Provided records:
[Start of section]

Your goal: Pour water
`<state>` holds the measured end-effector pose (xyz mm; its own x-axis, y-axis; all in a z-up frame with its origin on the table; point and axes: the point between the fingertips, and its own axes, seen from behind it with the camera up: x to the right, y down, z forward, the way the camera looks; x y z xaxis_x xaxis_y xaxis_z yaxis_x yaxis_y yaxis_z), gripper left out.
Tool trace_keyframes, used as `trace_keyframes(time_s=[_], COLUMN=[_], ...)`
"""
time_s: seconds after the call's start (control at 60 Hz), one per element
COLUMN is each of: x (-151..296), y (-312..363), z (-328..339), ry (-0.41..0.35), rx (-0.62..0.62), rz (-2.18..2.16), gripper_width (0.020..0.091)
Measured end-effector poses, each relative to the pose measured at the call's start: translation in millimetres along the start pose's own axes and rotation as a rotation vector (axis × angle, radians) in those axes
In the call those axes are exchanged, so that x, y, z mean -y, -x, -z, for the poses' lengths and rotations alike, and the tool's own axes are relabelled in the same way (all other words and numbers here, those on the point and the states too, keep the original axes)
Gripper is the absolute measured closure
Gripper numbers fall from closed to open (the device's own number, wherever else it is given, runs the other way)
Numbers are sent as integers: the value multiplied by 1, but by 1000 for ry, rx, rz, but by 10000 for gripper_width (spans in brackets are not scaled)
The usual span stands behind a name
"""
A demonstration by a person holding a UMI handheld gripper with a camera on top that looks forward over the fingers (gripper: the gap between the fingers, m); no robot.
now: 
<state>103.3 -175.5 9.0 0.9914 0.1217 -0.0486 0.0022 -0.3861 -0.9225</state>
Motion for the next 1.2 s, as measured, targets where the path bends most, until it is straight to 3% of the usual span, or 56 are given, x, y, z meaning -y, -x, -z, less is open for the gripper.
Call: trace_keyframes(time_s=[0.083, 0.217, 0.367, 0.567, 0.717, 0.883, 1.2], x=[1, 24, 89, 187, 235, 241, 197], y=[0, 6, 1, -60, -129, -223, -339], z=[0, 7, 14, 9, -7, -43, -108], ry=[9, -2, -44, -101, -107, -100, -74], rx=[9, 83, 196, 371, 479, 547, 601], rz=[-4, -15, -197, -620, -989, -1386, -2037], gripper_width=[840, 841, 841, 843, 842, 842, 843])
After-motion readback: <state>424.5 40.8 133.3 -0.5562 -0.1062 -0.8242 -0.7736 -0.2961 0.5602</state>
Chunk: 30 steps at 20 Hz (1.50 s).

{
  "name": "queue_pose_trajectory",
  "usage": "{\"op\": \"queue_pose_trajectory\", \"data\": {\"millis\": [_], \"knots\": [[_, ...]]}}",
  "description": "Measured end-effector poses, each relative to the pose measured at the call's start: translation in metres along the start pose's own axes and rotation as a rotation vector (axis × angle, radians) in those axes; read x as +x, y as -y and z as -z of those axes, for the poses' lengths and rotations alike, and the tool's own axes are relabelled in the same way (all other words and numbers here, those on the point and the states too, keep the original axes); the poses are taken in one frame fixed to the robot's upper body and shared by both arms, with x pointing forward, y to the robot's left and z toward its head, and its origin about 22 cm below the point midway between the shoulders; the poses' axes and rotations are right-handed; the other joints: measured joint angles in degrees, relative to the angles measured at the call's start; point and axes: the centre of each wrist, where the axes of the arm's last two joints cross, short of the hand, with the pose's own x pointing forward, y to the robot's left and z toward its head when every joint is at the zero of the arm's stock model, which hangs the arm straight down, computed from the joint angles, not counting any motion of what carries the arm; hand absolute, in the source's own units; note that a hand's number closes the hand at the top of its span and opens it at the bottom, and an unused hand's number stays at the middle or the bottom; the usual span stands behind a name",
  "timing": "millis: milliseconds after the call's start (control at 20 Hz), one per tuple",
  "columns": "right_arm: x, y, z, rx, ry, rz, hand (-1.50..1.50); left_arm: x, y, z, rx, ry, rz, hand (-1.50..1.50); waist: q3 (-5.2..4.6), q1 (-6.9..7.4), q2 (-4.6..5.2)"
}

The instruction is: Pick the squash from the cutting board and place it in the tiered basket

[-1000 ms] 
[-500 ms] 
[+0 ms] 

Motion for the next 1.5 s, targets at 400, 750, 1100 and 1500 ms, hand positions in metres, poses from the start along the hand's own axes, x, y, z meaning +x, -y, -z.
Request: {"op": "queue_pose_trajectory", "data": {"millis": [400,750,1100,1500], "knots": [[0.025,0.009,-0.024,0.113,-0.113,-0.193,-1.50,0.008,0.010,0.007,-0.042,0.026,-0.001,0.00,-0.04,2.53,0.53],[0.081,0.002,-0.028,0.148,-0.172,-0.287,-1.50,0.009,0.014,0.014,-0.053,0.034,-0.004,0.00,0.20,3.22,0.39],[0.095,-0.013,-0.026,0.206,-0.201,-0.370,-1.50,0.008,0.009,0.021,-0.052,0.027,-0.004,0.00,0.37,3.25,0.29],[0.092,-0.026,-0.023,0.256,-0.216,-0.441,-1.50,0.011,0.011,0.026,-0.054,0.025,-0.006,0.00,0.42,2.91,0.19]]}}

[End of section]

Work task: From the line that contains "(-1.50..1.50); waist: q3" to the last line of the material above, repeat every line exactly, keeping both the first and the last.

Result:
  "columns": "right_arm: x, y, z, rx, ry, rz, hand (-1.50..1.50); left_arm: x, y, z, rx, ry, rz, hand (-1.50..1.50); waist: q3 (-5.2..4.6), q1 (-6.9..7.4), q2 (-4.6..5.2)"
}

The instruction is: Pick the squash from the cutting board and place it in the tiered basket

[-1000 ms] 
[-500 ms] 
[+0 ms] 

Motion for the next 1.5 s, targets at 400, 750, 1100 and 1500 ms, hand positions in metres, poses from the start along the hand's own axes, x, y, z meaning +x, -y, -z.
Request: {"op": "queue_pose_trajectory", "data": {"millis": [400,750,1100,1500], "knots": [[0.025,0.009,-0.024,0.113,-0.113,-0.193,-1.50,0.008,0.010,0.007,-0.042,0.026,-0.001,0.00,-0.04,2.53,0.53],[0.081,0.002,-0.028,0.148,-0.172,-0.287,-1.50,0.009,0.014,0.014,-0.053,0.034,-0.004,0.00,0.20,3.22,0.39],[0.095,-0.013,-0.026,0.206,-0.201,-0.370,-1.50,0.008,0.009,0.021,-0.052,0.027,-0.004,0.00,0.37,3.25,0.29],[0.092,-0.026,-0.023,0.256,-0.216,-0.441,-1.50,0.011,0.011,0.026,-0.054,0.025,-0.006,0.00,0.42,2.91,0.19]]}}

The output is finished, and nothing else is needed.